6.    Hukum Pidana Adat dalam Hubungannya dengan Pembaharuan Pidana dan Pemidanaan.
Di dalam RUUHP dirumuskan tentang “tujuan dan pedoman pemidanaan”. Dirumuskannya hal ini bertolak dari pokok pemikiran :
1) Sistem hukum pidana merupakan satu kesatuan sistem yang bertujuan (purposive system) dan pidana hanya merupakan alat/sarana untuk mencapai tujuan;
2) Tujuan pidana merupakan bagian integral (sub sistem) dari keseluruhan sistem pemidanaan (sistem hukum Pidana) di samping sub sistem lainnya, yaitu sub sistem “tindak pidana”, “pertanggungjawaban pidana” “kesalahan, dan “pidana”;
3) secara fungsional/operasional, sistem pemidanaan merupakan suatu rangkaian proses melalui tahap “formulasi” (kebijakan legislati), tahap “aplikasi” (kebijakan judisial/judikatif),dan tahap “eksekusi” (kebijakan administratif/eksekutif); oleh karena itu agar ada keterjalinan dan keterpaduan antara ketiga tahap itu sebagai satu kesatuan sistem pemidanaan, diperlukan perumusan dan tujuan serta pedoman pemidanaan.

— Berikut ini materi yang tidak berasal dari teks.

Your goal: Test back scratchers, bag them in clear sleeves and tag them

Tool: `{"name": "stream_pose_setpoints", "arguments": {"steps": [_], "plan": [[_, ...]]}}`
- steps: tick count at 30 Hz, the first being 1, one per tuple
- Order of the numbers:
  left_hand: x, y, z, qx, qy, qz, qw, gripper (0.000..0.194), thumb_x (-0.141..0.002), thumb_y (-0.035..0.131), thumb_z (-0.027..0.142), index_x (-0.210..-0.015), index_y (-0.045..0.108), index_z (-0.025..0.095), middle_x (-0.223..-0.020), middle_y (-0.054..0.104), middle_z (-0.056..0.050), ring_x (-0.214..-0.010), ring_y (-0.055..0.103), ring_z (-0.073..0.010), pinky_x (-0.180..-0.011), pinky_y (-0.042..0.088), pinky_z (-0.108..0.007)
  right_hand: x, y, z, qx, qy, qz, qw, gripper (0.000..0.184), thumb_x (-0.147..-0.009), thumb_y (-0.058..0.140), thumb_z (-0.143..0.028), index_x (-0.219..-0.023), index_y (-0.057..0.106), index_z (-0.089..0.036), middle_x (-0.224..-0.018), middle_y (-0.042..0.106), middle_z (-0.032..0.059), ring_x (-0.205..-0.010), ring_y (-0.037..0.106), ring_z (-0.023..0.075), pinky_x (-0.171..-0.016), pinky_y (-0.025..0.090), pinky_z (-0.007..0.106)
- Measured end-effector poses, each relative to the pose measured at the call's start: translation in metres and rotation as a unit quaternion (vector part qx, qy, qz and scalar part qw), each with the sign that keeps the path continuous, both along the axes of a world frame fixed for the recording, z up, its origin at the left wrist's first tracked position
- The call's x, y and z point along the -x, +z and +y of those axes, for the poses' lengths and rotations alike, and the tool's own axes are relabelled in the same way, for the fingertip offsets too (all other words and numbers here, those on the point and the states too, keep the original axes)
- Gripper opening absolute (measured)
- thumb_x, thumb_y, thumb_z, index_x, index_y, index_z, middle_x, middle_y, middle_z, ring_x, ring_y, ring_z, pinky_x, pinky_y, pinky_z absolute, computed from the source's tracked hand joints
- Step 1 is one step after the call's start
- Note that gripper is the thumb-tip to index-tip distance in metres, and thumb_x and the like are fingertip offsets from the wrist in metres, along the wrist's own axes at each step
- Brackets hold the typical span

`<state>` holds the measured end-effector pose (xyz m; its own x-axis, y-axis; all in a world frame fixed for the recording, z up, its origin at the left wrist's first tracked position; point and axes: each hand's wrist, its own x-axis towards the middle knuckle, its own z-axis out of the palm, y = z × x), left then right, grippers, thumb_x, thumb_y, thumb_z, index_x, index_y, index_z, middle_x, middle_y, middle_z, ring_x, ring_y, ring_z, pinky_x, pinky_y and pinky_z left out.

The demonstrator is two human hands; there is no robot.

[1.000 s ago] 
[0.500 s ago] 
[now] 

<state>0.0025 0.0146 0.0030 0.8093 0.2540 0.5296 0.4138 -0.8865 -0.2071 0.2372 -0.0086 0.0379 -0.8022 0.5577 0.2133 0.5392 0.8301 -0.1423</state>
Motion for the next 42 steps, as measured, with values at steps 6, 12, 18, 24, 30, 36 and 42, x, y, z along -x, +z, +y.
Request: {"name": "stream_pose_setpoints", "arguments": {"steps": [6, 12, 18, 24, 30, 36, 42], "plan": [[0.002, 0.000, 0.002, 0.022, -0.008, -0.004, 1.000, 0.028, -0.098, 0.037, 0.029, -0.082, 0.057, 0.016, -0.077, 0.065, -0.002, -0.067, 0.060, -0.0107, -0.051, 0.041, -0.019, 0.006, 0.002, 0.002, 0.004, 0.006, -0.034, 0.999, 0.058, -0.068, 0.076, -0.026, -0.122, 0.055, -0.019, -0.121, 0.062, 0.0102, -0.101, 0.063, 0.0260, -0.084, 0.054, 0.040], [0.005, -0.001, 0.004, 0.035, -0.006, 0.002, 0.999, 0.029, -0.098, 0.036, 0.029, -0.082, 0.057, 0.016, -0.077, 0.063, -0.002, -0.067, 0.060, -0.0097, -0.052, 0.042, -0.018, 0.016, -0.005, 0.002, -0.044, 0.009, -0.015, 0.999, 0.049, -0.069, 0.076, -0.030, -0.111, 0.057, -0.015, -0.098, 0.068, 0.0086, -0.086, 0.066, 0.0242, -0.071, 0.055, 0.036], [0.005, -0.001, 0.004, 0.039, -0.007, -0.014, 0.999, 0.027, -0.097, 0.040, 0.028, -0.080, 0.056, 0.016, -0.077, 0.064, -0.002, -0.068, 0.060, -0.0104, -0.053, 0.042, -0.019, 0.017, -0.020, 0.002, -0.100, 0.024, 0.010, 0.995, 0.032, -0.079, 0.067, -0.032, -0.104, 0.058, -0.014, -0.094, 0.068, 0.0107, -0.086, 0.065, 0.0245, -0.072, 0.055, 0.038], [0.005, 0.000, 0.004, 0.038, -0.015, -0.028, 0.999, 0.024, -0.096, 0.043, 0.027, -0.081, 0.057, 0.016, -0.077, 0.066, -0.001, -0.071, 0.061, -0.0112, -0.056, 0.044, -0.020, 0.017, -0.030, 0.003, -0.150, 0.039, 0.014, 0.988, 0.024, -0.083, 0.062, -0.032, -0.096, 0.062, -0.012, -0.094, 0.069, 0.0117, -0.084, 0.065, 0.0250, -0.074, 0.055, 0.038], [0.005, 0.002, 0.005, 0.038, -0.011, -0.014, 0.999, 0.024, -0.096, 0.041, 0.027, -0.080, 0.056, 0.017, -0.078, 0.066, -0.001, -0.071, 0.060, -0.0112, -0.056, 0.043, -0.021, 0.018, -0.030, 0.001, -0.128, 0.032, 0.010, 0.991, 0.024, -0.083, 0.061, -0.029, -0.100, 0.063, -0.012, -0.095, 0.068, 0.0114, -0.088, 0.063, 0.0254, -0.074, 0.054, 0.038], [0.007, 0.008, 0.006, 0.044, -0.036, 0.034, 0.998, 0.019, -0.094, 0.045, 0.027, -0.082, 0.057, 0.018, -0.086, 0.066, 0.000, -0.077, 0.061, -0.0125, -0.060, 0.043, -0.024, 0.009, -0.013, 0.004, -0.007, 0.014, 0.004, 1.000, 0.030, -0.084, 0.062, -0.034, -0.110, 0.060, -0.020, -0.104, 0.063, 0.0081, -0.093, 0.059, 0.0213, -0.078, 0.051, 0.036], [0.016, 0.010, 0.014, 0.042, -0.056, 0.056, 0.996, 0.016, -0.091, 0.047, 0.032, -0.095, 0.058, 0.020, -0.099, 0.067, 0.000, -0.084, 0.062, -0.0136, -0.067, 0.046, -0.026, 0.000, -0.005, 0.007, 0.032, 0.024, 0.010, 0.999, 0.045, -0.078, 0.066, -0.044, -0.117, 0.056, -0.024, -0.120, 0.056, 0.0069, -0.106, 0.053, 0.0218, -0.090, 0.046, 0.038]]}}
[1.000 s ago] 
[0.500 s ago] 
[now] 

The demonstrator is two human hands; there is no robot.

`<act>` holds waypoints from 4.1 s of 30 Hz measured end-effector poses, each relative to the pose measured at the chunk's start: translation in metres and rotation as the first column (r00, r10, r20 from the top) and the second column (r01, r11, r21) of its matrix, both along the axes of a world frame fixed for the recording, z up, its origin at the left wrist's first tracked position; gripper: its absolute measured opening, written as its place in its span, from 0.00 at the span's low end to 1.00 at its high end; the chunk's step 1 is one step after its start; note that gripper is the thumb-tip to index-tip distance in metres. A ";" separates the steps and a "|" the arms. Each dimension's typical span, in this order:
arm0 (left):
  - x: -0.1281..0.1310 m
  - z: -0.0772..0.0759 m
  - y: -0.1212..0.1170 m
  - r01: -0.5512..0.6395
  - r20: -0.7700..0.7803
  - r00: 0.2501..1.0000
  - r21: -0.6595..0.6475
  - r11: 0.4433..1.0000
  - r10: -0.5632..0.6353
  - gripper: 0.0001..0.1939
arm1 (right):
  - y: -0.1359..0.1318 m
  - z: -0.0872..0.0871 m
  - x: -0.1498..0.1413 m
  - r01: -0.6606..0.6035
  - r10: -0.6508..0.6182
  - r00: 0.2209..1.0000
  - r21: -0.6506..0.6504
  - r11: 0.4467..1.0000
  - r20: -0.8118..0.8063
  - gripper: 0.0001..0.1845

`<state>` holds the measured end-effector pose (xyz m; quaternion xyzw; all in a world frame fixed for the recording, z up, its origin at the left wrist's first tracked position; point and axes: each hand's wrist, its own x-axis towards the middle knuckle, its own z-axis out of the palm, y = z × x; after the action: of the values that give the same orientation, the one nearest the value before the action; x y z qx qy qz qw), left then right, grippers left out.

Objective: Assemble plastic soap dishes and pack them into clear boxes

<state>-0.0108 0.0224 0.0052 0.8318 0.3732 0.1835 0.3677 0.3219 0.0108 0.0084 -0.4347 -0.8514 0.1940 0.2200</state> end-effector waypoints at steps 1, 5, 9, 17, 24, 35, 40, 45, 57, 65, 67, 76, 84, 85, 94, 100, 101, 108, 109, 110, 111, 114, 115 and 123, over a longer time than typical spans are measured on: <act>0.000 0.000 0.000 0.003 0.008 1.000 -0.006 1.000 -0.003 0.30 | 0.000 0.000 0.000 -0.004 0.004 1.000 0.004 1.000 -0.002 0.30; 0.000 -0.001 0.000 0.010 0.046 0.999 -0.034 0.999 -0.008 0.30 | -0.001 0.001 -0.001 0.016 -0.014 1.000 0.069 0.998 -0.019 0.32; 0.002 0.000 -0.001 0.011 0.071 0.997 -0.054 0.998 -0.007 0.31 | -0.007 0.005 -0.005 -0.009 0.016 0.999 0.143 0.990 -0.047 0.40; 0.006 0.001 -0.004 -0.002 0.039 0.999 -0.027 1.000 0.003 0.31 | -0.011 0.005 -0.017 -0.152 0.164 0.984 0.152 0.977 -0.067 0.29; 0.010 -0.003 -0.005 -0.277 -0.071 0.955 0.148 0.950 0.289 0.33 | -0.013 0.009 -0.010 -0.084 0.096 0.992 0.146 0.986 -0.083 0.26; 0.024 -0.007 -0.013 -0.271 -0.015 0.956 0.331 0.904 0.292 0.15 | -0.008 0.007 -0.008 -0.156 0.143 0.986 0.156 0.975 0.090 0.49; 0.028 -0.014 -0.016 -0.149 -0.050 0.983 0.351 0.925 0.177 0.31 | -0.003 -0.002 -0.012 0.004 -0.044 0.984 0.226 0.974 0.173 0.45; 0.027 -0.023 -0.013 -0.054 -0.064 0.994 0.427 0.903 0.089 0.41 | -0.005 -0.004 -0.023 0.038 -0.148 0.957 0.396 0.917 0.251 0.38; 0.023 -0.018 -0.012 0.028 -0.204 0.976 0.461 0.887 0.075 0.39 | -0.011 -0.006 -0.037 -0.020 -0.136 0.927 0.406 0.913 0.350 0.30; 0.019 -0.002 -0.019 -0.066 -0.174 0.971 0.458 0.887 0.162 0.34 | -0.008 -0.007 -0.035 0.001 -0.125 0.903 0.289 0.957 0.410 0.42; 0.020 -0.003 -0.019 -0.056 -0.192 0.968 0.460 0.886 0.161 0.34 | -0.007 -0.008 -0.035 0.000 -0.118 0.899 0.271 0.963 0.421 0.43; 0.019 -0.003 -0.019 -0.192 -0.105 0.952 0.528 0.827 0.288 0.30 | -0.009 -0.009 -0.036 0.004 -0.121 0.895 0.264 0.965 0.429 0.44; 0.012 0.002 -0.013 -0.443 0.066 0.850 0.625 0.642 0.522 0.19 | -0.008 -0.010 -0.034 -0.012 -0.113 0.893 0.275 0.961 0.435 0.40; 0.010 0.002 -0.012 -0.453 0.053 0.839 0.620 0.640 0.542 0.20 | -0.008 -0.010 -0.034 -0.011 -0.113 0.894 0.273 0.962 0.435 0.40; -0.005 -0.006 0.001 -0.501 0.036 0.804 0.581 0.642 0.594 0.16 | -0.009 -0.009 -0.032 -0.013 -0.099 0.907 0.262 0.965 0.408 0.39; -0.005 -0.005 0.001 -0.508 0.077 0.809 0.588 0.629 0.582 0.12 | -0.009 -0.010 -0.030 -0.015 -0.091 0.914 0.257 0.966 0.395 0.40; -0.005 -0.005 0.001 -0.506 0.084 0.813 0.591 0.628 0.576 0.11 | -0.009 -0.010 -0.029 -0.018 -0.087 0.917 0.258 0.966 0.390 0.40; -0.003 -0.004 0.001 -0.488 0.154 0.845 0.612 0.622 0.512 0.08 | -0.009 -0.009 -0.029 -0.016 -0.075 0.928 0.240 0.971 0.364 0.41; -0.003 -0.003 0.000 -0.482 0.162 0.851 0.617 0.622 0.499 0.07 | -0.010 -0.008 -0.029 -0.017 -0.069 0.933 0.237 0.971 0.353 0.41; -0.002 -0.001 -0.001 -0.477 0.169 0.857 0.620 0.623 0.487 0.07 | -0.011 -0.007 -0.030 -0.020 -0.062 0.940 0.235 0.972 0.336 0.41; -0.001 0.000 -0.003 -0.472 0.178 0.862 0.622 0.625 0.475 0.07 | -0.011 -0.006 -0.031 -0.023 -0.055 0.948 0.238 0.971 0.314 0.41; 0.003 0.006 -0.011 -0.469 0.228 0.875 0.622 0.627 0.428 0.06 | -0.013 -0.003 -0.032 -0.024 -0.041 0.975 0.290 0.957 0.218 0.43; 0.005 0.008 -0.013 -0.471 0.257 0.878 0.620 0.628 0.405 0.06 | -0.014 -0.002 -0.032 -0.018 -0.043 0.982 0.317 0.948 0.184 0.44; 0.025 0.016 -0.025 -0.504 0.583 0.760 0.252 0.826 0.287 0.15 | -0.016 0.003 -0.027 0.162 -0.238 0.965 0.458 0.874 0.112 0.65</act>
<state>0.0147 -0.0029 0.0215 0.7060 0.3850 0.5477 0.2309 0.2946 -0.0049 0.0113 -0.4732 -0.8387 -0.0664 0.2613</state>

Dicantumkannya pemenuhan kewajiban adat sebagai salah satu jenis pidana tambahan, dilandasi oleh suatu pemikiran bahwa pemidanaan yang bertolak dari dan didasarkan pada KUHP (baca WvS) yang selama ini terjadi dalam praktek, kurang memenuhi tuntutan rasa keadilan masyarakat yang masih mengenal dan memberlakukan hukum adat pidana Kerugian yang diakibatkan oleh delik adat, tidak saja menyangkut kerugian materiil, tetapi juga kerugian yang bersifat immateriil. Hal ini jelas menunjukkan bahwa hukum adat pidana dilandasi oleh suatu falsafah harmoni dan ’communal morality’.

Komentar

  1. Pelaksanaan saksi Pidana Adat jauh sebelum adanya kitab Undang-undang Hukum pidana (KUHP), di lingkungan masyarakat adat yang ada di wilayah Negara Indonesia sudah diterapkan sesuai saksi yang telah disepakati masyarakat adat yang ada di daerah tersebut. Telah terbukti bahwa dalam sistim Hukum Indonesia Hukum yang tidak tertulis ditengah masyarakat juga diakui sebagai salah satu sumber hukum walaupun kekuatan mengikatnya secara materil. Seihngga penyelesaian saksi pidana adat yang diterapkan di lingkungan masyarakat adat seharusnya diakui mempunyai kekeuatan yang sama dengan penyelesaian hukum secara formal.